We found compelling evidence that enhanced standard of care improved adherence of patients to ART in Africa. Adherence was further improved when combined with weekly SMS messages and treatment supporters. The combination of enhanced standard of care, a cognitive intervention, and weekly SMS messaging, a behavioural intervention, seemed to be additive in nature, a new finding that could not be tested in the individual studies in the current evidence base. Our findings also suggest that evidence is insufficient to support alarms, daily SMS messages, and calendars. These findings are at odds with those in some previous reports and meta-analyses, and the difference could be partly explained by our analytical approach.10, 55 Our study found a large benefit for weekly but not for daily SMS messages. A dose-effect might exist whereby less is more because supportive SMS messages may become a reminder when too frequent, and reminders do not seem to support adherence.56

Our findings have operational and clinical implications. For example, we found a large, additive treatment benefit of the addition of weekly SMS messages to eSOC. Combinations of cognitive and behavioural interventions might therefore maximise the intervention efficacy. Although weekly SMS messaging is a low-cost intervention, it requires that patients have access to cell phones and can receive SMS messages confidentially.57 Given the high penetration of mobile technology in low-income settings such as sub-Saharan Africa and India. our findings may have global relevance and implications. Nonetheless, features of the weekly SMS messaging intervention need further research, such as whether patients will be able to respond to the messages and reach a care provider (so called, two way messages) or not (one way), and what content should be sent.58 The trials included in this study differed in this regard.
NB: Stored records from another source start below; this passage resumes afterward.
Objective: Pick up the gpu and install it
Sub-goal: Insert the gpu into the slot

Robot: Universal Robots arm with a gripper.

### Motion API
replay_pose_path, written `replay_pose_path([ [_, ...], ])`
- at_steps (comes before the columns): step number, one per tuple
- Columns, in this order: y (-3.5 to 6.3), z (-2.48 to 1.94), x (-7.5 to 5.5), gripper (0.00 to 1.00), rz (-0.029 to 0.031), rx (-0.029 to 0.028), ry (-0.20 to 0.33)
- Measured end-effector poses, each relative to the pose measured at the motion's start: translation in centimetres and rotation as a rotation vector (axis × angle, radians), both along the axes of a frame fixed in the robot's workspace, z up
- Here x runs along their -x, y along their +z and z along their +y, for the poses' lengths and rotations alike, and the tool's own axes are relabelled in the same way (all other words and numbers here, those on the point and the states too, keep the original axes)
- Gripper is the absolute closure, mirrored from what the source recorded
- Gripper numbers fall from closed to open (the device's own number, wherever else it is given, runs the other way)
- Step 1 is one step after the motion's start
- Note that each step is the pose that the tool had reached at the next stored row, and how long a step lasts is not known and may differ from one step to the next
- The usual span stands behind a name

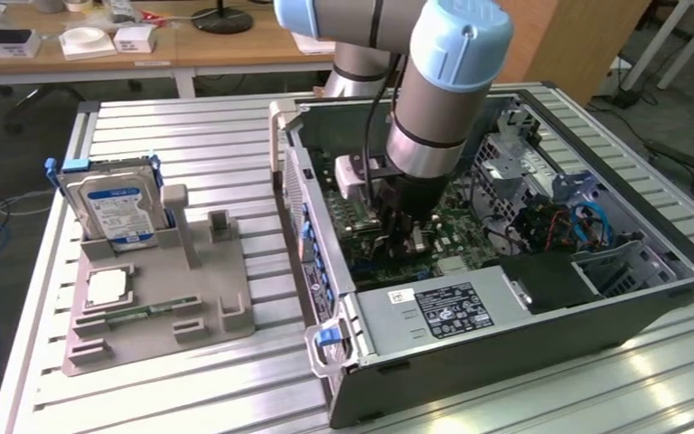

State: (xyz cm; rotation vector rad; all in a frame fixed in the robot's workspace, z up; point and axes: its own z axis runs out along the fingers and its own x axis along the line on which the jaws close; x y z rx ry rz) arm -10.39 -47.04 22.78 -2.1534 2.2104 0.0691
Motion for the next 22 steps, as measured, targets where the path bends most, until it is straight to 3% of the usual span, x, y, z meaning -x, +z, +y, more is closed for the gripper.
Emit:
replay_pose_path([
  [1, 0.15, -0.03, 0.0, 0.67, 0.0014, 0.0027, 0.000],
  [7, 0.76, -0.03, 0.0, 0.67, -0.0002, 0.0023, 0.001],
  [8, 1.31, -0.03, 0.0, 0.67, -0.0024, 0.0023, 0.002],
  [22, 4.10, -0.02, 0.1, 0.67, -0.0144, 0.0023, 0.003],
])
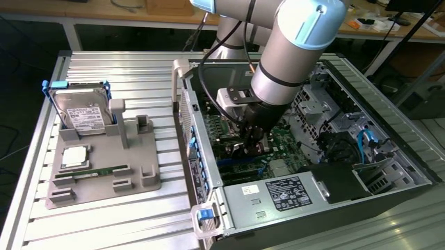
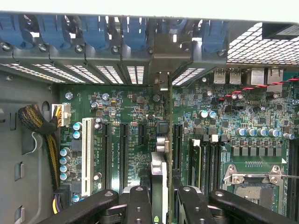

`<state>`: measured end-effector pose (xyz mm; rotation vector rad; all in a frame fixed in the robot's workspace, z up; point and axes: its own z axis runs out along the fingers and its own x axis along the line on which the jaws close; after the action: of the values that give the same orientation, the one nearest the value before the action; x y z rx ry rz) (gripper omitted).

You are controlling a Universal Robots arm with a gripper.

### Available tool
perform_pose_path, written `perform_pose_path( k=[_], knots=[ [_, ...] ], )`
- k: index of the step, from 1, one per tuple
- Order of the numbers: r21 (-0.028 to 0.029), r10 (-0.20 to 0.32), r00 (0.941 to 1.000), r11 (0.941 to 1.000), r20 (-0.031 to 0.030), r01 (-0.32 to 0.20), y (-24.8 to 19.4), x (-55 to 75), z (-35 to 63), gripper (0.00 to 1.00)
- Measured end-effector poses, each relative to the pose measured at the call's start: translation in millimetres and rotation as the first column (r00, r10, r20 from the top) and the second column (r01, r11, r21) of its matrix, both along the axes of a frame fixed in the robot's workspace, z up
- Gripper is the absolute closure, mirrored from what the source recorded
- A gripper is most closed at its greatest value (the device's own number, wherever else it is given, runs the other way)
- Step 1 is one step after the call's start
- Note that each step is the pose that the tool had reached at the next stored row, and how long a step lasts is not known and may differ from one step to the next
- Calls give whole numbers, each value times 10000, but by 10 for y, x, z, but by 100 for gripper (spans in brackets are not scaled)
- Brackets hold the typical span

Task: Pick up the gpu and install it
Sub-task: 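Insert the gpu into the slot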

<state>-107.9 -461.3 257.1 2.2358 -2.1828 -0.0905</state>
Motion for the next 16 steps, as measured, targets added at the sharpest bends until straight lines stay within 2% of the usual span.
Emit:
perform_pose_path(
  k=[16],
  knots=[
    [4, 0, 10000, 10000, 0, 0, -6, 0, -24, 73]
  ],
)
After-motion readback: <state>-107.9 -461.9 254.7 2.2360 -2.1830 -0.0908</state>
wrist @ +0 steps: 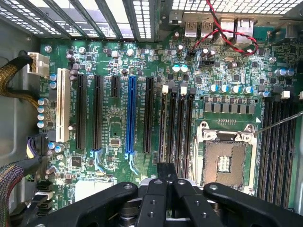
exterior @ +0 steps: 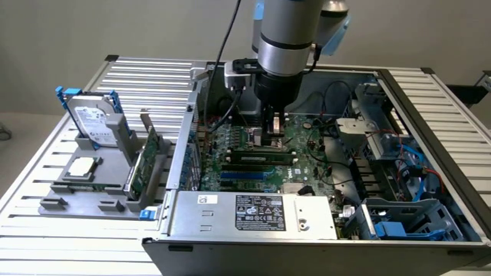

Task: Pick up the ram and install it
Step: 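Insert the ram into the slot, then press down the ram until it locks into place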

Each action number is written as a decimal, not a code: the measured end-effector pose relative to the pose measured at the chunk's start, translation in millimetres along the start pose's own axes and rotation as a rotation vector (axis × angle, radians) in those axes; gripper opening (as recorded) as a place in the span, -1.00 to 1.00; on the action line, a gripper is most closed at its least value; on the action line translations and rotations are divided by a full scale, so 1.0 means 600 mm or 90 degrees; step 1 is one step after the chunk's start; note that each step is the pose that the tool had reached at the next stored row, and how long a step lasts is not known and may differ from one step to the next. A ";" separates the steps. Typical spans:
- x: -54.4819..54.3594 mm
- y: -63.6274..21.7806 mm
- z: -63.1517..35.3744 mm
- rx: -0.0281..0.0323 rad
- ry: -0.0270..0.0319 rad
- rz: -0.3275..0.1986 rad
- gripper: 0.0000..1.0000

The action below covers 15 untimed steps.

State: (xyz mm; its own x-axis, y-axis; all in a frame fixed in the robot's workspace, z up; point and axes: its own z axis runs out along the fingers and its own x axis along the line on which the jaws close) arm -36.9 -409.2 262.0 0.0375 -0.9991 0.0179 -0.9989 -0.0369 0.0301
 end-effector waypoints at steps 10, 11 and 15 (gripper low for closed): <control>0.000 0.000 0.000 0.0000 0.0000 0.000 -0.79; 0.000 0.000 0.000 0.0000 0.0000 0.000 -0.79; 0.000 0.003 0.003 -0.0006 0.0002 0.000 -0.79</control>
State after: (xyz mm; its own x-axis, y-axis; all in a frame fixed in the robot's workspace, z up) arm -38.9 -409.2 260.0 0.0374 -0.9991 0.0181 -0.9988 -0.0368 0.0311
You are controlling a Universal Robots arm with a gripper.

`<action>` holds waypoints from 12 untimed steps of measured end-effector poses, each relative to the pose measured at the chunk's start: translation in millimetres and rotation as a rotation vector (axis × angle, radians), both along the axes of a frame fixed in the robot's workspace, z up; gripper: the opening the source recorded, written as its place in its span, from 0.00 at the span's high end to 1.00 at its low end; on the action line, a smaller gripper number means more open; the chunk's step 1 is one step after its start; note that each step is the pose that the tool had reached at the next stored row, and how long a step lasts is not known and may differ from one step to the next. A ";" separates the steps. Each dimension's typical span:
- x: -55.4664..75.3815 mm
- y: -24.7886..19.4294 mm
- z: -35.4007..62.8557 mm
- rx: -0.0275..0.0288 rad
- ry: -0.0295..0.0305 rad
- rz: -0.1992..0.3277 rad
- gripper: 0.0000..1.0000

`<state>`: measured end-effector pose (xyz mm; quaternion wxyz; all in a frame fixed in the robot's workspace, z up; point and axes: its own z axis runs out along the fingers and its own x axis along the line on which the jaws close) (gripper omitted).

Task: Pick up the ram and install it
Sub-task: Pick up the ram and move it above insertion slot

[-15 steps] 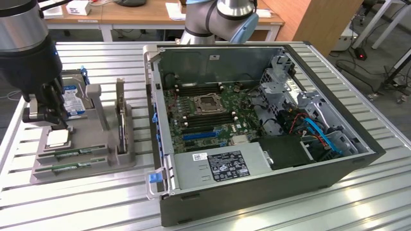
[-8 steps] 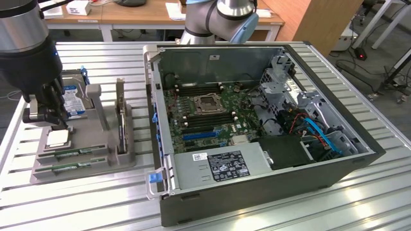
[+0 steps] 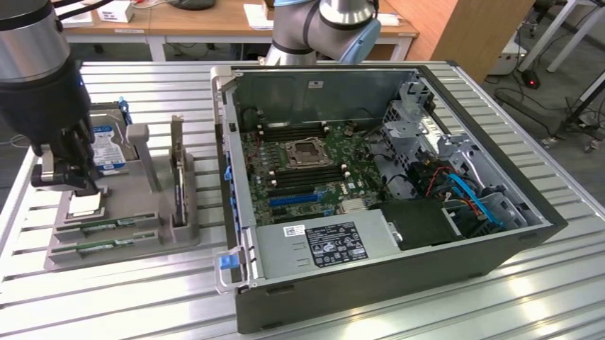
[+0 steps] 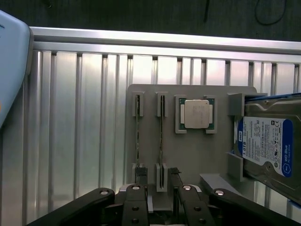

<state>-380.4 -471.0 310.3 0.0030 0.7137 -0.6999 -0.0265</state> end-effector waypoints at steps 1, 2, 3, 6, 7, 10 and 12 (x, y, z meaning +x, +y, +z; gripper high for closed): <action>0.0 -1.2 0.0 0.0000 0.0000 0.000 0.70; 0.0 -2.3 0.0 0.0000 0.0000 0.000 0.70; -0.1 -2.7 0.0 0.0000 0.0001 0.000 0.70; 0.0 -2.7 0.0 0.0000 0.0000 0.000 0.70; 0.0 -2.7 0.0 0.0000 0.0000 0.000 0.70; 0.0 -2.8 -0.6 0.0001 -0.0001 0.000 0.70; -0.1 -2.8 -2.4 0.0000 0.0000 0.000 0.70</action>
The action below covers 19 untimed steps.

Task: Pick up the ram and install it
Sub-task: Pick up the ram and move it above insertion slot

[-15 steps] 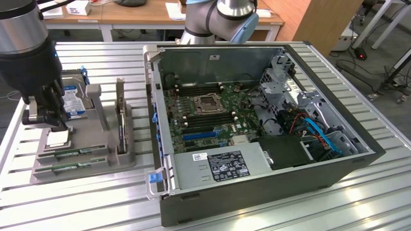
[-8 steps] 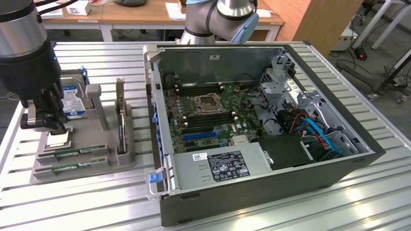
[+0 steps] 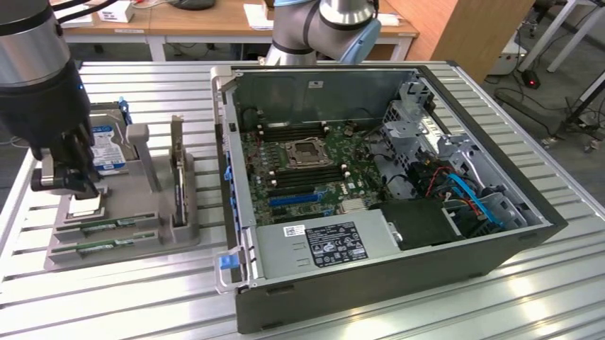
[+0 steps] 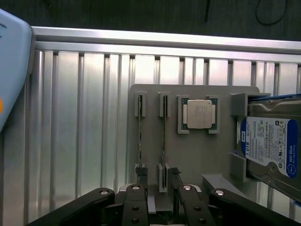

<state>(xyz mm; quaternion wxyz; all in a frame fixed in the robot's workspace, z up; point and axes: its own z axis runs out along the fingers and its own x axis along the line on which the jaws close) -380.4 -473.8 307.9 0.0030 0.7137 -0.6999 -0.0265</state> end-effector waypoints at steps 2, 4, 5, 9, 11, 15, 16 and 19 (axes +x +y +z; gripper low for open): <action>0.0 0.0 -2.0 0.0000 0.0001 0.000 0.70; 0.0 0.0 -4.1 -0.0001 0.0002 0.000 0.70; 0.0 0.0 -5.1 -0.0001 0.0005 0.000 0.70; 0.0 0.0 -8.7 -0.0006 0.0011 0.000 0.70; 0.0 0.0 -10.5 -0.0009 0.0012 0.000 0.70; 0.0 0.0 -11.2 -0.0010 0.0013 0.000 0.70; 0.0 -0.3 -11.2 -0.0010 0.0013 0.000 0.70; 0.0 -3.3 -11.2 -0.0010 0.0012 0.000 0.70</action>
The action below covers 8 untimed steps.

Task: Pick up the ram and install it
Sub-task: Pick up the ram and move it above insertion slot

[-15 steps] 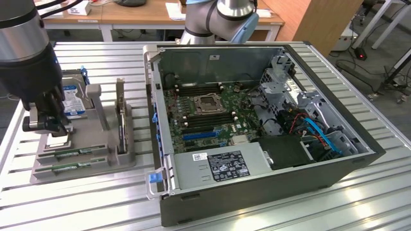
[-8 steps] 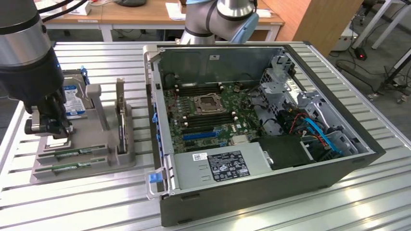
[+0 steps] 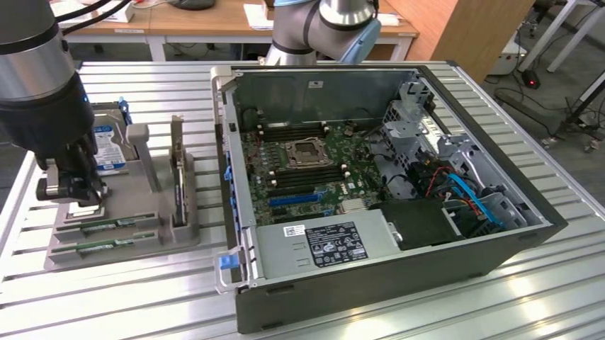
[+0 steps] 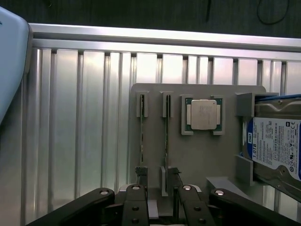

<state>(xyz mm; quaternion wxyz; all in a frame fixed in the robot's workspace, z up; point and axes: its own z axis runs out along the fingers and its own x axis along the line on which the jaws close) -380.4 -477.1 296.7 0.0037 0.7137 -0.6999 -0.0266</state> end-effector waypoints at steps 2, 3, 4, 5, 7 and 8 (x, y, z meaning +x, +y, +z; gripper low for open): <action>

Similarly, we found a large effect of a treatment supporter in combination with eSOC. However, this intervention would be inappropriate where confiding ones HIV status to another person is not possible.49 Our finding that treatment supporters importantly increase adherence is at odds with some reviews examining treatment supporters and directly observed therapy.55, 59 Other reviews have included populations with competing mental health concerns and have used standard meta-analysis approaches. The use of a network meta-analysis allows for greater power and precision, which seems to explain why our findings are significant and others findings are not.60 Previous work has documented the feasibility, acceptability, and potential efficacy of treatment supporters as a community-based intervention (ie, widespread use of this method throughout the community).49, 61, 62

Across HIV programmes, treatment supporters can be defined in several ways and this has created a debate within implementation science as to what extent they should be promoted. Treatment supporters range from paid employees, such as accompagnateurs (community health workers) in Partners in Health projects, to unpaid family and friends in other programmes.55 Treatment supporters offer assistance that ranges from emotional support and reminding patients to adhere to therapy to more intensive services that include DOT and clinical monitoring. The evidence to support DOT is not convincing,55 but the evidence for social support that includes adherence discussions and reminders is much more broadly accepted. Our analysis is unlikely to settle the issue.

Our analysis has several strengths and limitations. Strengths include our extensive search, communication with trialists, and the statistical approach. We held meetings of those working in the field to identify any additional trials and received individual patient-level data where possible. Our statistical approach allows for greater power than standard meta-analysis as it incorporates data from both direct and indirect evidence (appendix p 5). Limitations of our review to generalisability include the lack of available data in specific populations such as HIV-infected children, adolescents, pregnant women, prisoners, and MSM. We found few studies for each individual intervention and so further confirmatory RCTs are warranted. We considered including studies from more developed settings, but given that the HIV epidemic in Africa is substantially different from that in other continents (in terms of a generalised epidemic) and that most RCTs in other settings have been directed at individuals with competing mental health concerns (eg, addictions) or marginalised people (eg, homeless, youth), we believe that restricting the analysis to Africa is necessary to meet the conditions required for the methods used for our analyses.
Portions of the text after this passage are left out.